As Samuel Butler (1600-1680) put it those days:

                                    “What makes all doctrines plain and clear?
About two hundred pounds a year.
And that which was proved true before
Proved false again? Two hundred more.

The allure of conformity to the established opinion of elite culture in our sort of churches is again a form this bribery takes in our day. Just as in Jeroboam’s day there is a reward for those who hew the party line.


The motivation of the old prophet is not disclosed, but it is at least possible, if not likely, that he was acting to ward off the curse that had been pronounced on the sanctuary at Bethel, which was, after all, his home town and the place of his family tomb. [Provan, 114]

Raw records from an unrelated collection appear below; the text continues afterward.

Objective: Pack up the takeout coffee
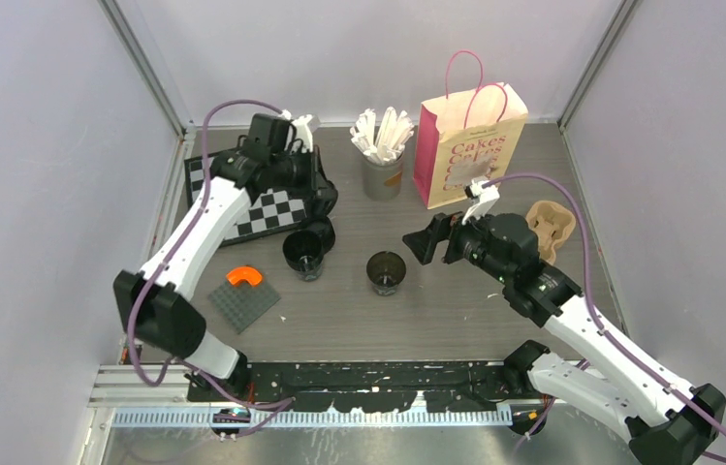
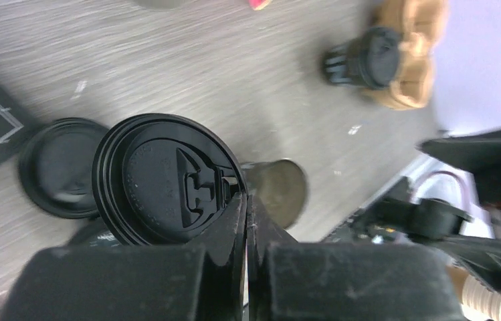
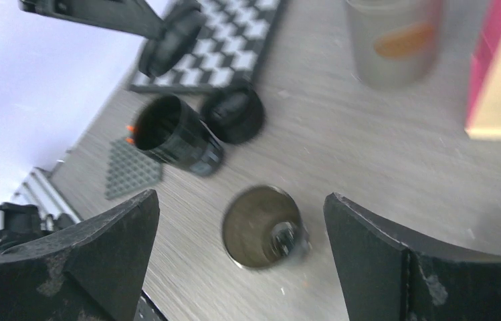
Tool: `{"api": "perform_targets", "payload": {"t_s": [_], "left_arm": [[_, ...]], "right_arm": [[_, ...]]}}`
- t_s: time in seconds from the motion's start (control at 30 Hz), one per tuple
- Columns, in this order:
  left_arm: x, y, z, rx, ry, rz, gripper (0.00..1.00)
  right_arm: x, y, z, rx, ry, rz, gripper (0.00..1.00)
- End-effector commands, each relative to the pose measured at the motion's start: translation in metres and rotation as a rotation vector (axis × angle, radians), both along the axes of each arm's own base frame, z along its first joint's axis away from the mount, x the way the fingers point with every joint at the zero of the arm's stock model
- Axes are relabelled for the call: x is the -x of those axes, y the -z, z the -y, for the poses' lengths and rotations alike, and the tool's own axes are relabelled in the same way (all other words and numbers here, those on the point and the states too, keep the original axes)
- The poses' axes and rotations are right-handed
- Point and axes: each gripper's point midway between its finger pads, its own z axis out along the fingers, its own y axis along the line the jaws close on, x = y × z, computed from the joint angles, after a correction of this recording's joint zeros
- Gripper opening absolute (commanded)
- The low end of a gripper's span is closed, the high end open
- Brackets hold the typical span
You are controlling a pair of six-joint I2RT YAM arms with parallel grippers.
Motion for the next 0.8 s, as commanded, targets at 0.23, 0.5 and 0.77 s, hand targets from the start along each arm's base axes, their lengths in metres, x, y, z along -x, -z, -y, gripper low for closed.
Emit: {"api": "perform_targets", "payload": {"t_s": [0.23,0.5,0.77], "left_arm": [[0.090,-0.133,0.040,0.728,0.131,0.067,0.00],[0.128,-0.130,0.033,0.898,0.116,-0.017,0.00],[0.147,-0.126,0.042,0.966,0.147,-0.065,0.00]], "right_arm": [[0.043,-0.114,-0.053,-0.282,-0.407,0.776,0.98],[0.046,-0.112,-0.063,-0.234,-0.440,0.884,1.00],[0.059,-0.089,-0.078,-0.123,-0.542,0.927,1.00]]}}
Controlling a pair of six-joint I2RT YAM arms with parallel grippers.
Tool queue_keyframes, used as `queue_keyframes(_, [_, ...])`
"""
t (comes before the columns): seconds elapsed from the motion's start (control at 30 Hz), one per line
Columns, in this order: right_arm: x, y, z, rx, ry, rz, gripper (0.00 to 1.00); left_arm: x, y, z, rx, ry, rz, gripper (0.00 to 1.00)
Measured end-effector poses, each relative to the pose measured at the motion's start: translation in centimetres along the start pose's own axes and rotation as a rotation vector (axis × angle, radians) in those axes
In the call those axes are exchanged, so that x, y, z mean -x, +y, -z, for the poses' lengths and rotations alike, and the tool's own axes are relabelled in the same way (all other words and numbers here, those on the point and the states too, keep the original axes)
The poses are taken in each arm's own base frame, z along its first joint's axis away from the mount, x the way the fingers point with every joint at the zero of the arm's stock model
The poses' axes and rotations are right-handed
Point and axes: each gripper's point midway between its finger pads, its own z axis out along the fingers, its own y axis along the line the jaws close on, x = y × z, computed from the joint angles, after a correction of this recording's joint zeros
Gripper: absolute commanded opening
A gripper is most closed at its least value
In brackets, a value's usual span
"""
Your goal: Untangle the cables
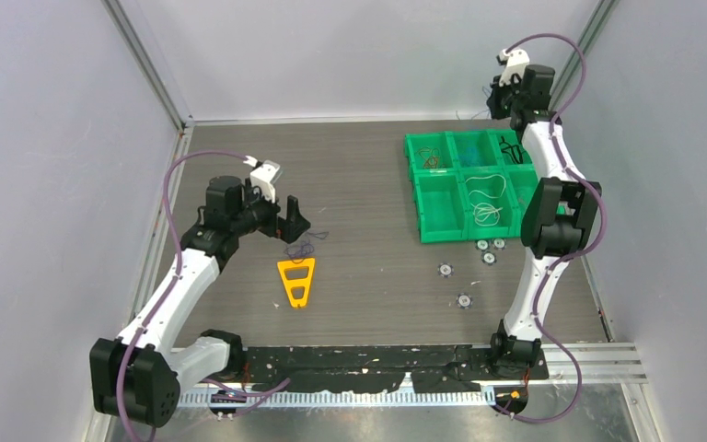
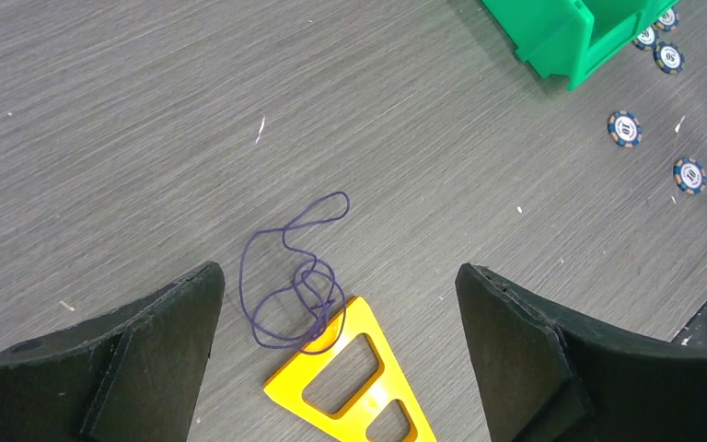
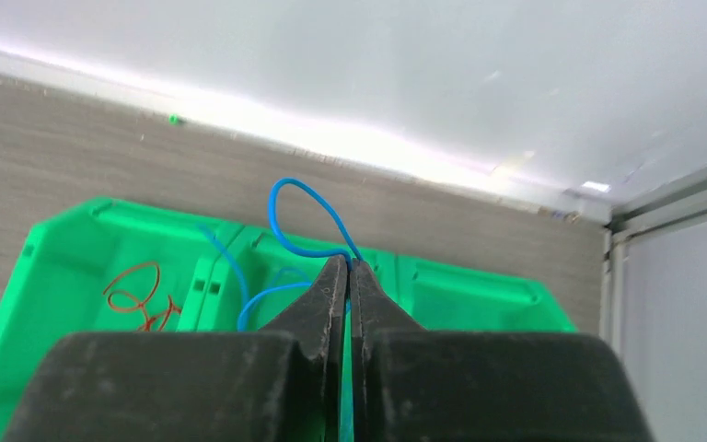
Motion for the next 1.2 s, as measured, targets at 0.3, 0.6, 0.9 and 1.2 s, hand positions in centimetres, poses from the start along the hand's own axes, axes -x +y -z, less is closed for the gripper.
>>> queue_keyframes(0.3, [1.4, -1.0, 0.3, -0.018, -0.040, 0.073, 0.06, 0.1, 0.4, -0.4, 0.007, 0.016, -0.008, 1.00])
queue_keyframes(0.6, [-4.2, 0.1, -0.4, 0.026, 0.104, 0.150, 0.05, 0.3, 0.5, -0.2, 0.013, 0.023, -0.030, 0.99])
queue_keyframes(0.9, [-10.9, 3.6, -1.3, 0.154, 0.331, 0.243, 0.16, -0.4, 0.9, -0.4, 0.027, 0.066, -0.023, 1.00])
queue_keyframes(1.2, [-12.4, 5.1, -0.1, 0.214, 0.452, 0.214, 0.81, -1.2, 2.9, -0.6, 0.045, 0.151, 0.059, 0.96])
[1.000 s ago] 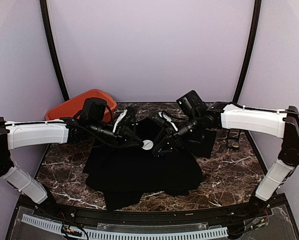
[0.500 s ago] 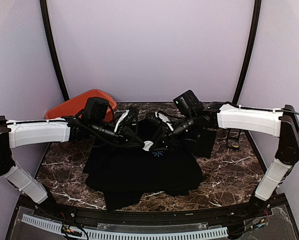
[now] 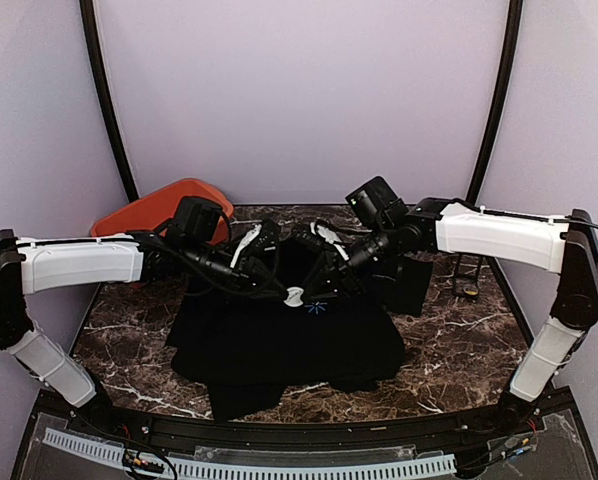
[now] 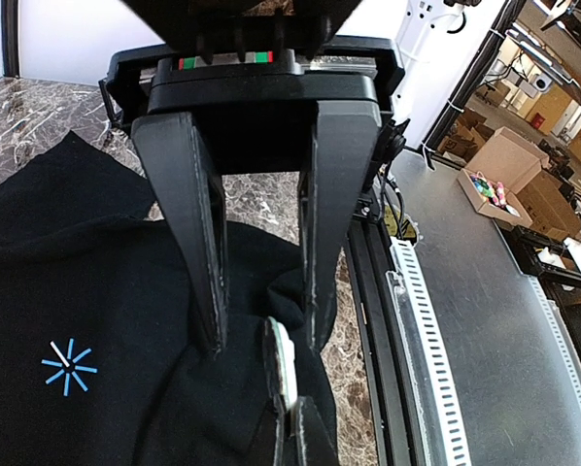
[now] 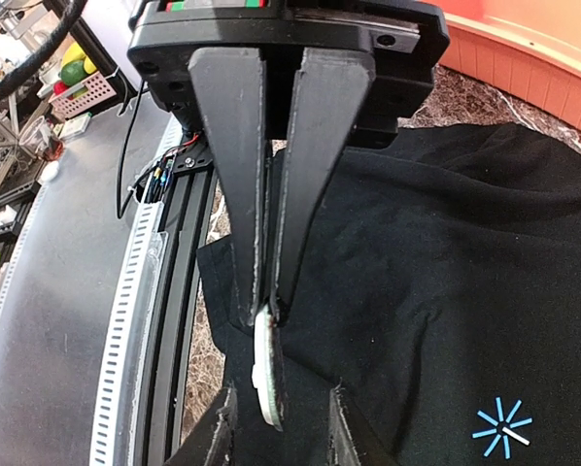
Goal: Pin the brooch onto the clothing
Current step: Pass from the left arm to the right
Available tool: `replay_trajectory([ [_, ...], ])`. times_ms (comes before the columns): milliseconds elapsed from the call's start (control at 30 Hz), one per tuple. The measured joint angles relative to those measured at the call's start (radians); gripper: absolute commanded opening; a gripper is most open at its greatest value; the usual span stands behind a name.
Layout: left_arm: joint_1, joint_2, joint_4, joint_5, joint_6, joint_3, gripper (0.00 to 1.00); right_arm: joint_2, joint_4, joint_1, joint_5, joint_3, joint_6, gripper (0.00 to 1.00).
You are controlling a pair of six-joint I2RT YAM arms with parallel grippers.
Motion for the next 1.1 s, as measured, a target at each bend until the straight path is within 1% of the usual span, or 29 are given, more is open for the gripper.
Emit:
replay_trajectory([
  [233,0.0,0.0,-0.008,-0.002,0.003,0.007,0.01,0.0,-0.016,0.0,0.001,0.002,-0.001,0.27],
  [533,0.0,0.0,-0.009,-0.003,0.003,0.01,0.01,0.016,-0.018,0.002,0.001,0.016,0.005,0.23],
  [600,0.0,0.0,-0.009,-0.003,0.003,0.01,0.01,0.017,-0.018,0.003,0.0,0.016,0.005,0.21],
  [700,0.0,0.0,-0.009,-0.003,0.003,0.01,0.01,0.021,-0.017,0.005,0.0,0.018,0.006,0.15],
  [833,0.0,0.0,-0.01,-0.007,0.004,0.01,0.01,0.026,-0.017,0.005,-0.003,0.019,0.005,0.01],
  [1033,0.003,0.0,-0.018,-0.015,0.003,0.01,0.01,0.027,-0.019,0.01,-0.003,0.019,-0.003,0.0],
  [1100,0.003,0.0,-0.019,-0.016,0.003,0.01,0.05,0.027,-0.018,0.01,-0.002,0.019,-0.003,0.0],
])
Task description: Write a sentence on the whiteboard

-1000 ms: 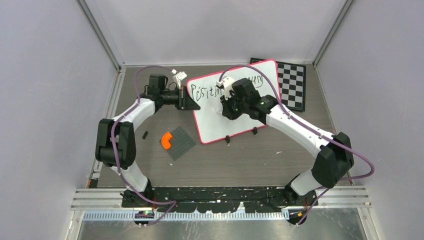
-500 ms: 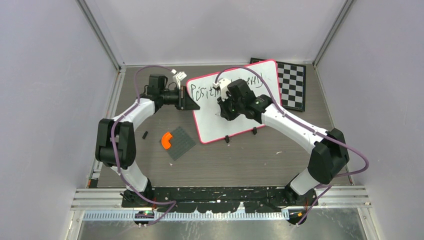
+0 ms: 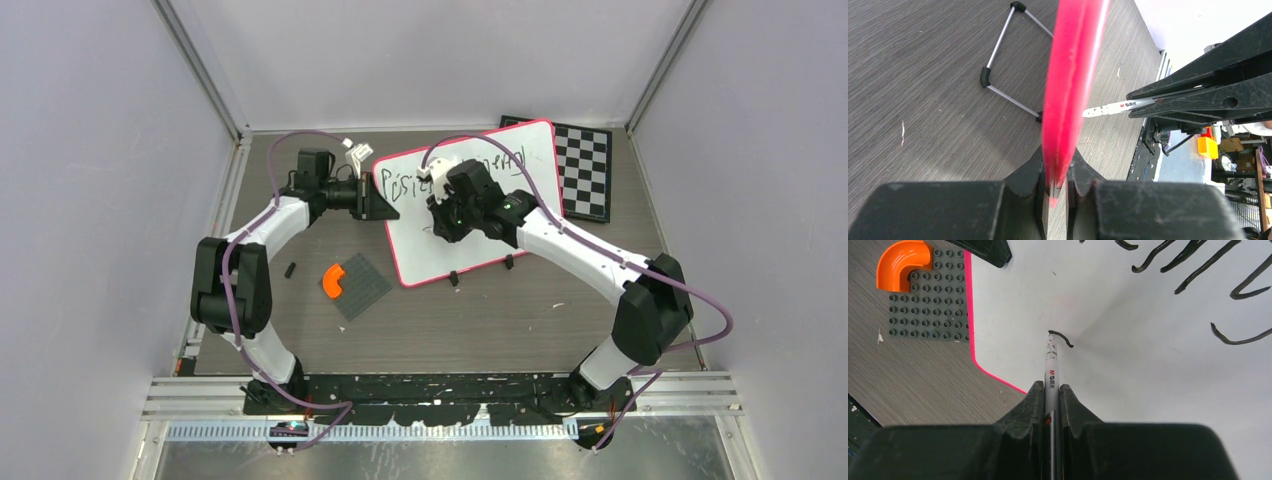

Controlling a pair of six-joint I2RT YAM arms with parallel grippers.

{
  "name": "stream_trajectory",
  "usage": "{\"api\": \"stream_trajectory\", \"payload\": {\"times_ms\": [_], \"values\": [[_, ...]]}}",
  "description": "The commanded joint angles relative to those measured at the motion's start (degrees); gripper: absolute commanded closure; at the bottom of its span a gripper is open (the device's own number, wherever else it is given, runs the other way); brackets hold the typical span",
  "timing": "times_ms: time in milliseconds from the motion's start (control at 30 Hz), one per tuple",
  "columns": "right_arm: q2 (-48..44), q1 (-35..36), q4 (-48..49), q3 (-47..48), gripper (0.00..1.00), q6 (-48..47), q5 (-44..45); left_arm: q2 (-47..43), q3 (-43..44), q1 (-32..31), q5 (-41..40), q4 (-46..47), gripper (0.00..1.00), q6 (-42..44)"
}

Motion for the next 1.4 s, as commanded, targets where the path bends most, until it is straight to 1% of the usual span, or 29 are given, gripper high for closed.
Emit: {"api": "stream_trajectory", "payload": {"times_ms": [0, 333, 500, 700, 1100, 1200, 1367], "values": [[-0.69, 0.18, 3.14, -1.65, 1.00, -1.04, 0.80, 0.20, 0.72, -0.01, -2.63, -0.13, 1.00, 0.50], [-2.73, 0.17, 2.76, -4.33, 1.00, -2.29, 2.65, 0.38, 0.70, 0.00, -2.63, -0.10, 1.00, 0.62], [-2.50, 0.05, 2.37, -1.88, 1.00, -3.21, 6.51, 0.37, 0.79, 0.00, -2.64, -0.11, 1.00, 0.62], [-1.76, -1.00, 1.73, 0.95, 1.00, -4.38, 8.48, 0.20, 0.78, 0.00, -2.63, -0.22, 1.00, 0.75], [0.51, -3.05, 1.46, 7.18, 1.00, -4.22, 8.44, 0.32, 0.96, 0.00, -2.54, -0.36, 1.00, 0.84], [0.59, -3.14, 0.47, 6.65, 1.00, -4.02, 6.91, 0.27, 0.87, -0.01, -2.62, -0.44, 1.00, 0.97], [0.22, -3.05, 0.42, 3.10, 1.00, -2.83, 4.93, 0.23, 0.89, 0.00, -2.54, -0.49, 1.00, 0.97]]}}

In any case, the prophet listened to bad advice just as Jeroboam had done (12:28). In both cases the advice amounted to encouragement to disobey the Word of God as that word had been given directly, clearly, and emphatically first to the king and then to the prophet. They were without excuse!


No “word of the Lord” – literally “word of Yahweh” – had come to this prophet before; we are not told that the Lord told him to lie to his colleague, but now the Lord speaks to and through the old man.


It was a disgrace for an Israelite man to be buried among strangers and away from his own home and family.


Lions were a threat in Palestine in those days and are attested in Palestine until the 13th century A.D. That this punishment was from God is indicated by the fact that the lion did not maul the body or eat it after having killed it and that the donkey remained standing there by the lion, the lion not attacking the donkey and the donkey not fleeing from the lion. All these circumstances are utterly unnatural (v. 28).


This family grave was still known 300 years later as we will read in 2 Kings 23:17.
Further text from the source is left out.